#### [EXERCISE DIRECTIONS]
Starting at the line containing "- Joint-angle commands" and ending at the line containing "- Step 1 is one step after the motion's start", print every line of the material below exactly, both ends included, and stop there.

#### [SOURCE DATA]
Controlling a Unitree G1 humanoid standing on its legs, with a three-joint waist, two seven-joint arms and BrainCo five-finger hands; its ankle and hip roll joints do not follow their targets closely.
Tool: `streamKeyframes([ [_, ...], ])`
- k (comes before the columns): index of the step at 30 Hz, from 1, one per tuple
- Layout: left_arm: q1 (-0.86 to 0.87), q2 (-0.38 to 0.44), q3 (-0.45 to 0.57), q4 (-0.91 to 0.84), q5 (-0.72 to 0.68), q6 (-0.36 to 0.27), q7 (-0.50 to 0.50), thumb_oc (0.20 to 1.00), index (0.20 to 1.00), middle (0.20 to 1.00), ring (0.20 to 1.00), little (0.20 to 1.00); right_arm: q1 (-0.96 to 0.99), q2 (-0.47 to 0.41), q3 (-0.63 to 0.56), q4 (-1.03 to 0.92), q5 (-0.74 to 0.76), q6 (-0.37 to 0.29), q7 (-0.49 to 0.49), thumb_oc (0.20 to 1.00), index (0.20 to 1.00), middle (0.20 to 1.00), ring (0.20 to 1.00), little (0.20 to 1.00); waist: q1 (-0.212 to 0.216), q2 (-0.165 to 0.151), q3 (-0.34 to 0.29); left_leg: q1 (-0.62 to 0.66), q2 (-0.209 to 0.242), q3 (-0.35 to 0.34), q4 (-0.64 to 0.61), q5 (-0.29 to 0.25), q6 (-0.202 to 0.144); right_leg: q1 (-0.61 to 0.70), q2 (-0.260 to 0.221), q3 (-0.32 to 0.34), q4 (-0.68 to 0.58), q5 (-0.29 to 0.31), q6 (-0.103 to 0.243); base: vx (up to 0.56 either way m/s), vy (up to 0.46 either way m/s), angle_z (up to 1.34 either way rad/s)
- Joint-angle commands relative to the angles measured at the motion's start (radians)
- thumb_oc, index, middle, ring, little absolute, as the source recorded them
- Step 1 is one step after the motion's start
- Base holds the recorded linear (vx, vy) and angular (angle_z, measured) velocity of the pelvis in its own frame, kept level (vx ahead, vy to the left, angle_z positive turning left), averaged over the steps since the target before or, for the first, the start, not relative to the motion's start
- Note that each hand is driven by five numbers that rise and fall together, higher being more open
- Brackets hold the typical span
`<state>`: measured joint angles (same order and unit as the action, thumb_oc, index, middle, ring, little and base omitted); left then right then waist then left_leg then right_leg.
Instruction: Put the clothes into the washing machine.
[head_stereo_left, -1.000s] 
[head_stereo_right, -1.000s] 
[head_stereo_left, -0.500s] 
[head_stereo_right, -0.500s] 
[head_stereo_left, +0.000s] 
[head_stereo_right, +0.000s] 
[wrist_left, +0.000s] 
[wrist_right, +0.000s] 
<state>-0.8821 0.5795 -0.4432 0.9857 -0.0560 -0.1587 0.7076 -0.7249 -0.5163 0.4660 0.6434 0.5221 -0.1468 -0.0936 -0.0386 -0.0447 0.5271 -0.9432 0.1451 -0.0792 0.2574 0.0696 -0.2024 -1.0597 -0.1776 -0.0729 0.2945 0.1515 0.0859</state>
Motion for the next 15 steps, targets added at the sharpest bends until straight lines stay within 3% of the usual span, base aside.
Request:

#### [ANSWER]
- Joint-angle commands relative to the angles measured at the motion's start (radians)
- thumb_oc, index, middle, ring, little absolute, as the source recorded them
- Step 1 is one step after the motion's start

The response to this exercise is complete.